Assignment:
Retype, without any change, the first line of the records and every line after it through the one containing "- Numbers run".
*** Opening of Source records ***
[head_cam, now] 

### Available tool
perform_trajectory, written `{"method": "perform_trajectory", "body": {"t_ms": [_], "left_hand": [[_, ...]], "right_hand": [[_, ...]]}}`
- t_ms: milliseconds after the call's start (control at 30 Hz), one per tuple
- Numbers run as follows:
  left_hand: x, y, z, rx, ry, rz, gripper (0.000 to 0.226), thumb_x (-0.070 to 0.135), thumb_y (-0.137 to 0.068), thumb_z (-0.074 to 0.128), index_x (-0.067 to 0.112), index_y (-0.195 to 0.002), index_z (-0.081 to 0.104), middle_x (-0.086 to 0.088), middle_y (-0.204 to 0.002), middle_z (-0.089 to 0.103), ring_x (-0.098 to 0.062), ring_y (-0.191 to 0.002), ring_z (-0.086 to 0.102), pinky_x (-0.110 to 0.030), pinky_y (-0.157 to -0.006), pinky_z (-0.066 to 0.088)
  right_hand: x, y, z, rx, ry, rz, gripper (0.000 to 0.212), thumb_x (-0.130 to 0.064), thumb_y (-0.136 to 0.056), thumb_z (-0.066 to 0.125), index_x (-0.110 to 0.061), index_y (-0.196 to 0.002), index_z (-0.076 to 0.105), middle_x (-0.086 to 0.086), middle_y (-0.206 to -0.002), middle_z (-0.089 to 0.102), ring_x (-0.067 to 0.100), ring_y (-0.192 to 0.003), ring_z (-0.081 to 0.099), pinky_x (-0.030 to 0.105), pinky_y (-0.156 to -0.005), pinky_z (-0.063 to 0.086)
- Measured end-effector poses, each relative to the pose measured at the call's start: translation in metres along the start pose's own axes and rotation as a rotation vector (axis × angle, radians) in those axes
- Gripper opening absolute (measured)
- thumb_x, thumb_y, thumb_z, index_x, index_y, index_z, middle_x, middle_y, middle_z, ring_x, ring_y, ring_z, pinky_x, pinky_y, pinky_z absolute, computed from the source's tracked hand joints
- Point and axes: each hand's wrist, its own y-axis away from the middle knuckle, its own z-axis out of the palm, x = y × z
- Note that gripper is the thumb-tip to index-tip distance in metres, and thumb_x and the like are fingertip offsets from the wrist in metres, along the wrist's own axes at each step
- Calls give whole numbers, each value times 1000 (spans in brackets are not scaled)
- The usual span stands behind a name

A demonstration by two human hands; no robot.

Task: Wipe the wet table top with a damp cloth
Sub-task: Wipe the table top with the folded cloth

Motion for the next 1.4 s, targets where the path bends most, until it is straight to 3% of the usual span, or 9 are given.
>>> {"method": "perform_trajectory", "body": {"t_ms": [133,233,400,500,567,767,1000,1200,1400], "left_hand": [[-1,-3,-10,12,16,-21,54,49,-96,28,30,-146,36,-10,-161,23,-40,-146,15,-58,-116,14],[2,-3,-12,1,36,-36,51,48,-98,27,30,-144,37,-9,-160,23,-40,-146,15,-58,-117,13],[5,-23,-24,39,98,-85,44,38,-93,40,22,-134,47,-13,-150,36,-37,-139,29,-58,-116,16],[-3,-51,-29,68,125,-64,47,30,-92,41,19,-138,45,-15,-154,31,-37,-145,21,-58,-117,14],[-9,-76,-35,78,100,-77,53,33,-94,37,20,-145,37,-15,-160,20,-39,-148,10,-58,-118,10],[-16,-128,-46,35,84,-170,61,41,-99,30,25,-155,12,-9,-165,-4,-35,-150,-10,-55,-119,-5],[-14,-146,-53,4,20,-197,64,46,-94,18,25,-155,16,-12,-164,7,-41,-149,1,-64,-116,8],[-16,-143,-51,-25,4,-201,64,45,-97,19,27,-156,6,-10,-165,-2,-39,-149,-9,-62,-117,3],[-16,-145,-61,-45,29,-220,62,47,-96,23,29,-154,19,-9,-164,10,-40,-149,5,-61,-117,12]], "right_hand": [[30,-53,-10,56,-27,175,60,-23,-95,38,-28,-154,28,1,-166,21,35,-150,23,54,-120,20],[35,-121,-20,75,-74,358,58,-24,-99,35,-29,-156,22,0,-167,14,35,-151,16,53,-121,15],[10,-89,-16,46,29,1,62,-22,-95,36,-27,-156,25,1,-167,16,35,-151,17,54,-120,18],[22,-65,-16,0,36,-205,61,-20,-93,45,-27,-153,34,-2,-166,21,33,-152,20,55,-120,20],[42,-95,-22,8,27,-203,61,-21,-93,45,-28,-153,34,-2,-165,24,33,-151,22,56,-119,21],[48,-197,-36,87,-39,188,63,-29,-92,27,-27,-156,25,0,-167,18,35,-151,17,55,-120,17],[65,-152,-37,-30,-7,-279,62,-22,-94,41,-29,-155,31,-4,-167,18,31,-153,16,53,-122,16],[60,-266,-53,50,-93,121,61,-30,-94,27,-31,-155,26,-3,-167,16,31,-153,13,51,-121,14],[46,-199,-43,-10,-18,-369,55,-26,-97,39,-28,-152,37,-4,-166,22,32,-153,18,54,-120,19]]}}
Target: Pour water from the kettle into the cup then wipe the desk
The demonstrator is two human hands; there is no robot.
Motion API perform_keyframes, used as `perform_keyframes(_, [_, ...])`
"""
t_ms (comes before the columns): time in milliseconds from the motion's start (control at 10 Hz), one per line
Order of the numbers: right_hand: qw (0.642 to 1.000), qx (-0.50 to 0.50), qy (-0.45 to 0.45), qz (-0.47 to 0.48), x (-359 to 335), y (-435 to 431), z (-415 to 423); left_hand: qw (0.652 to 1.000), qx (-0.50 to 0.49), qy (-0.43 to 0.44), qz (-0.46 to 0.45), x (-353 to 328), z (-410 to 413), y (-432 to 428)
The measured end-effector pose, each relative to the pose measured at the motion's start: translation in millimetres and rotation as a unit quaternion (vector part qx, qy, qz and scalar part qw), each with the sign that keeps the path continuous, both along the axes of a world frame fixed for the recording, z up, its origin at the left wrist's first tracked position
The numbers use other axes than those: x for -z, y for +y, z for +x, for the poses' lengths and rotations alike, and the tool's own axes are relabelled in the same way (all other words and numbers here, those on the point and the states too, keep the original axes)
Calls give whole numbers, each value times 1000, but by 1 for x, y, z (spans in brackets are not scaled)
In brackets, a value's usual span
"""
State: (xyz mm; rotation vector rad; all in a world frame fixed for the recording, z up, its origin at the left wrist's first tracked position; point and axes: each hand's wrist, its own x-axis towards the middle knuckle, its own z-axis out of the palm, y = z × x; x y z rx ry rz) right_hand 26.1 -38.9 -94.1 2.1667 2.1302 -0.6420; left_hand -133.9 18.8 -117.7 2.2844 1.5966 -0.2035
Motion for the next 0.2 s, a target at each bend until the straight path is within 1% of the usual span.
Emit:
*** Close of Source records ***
Result for this task:
[head_cam, now] 

### Available tool
perform_trajectory, written `{"method": "perform_trajectory", "body": {"t_ms": [_], "left_hand": [[_, ...]], "right_hand": [[_, ...]]}}`
- t_ms: milliseconds after the call's start (control at 30 Hz), one per tuple
- Numbers run as follows:

This exercise is now done.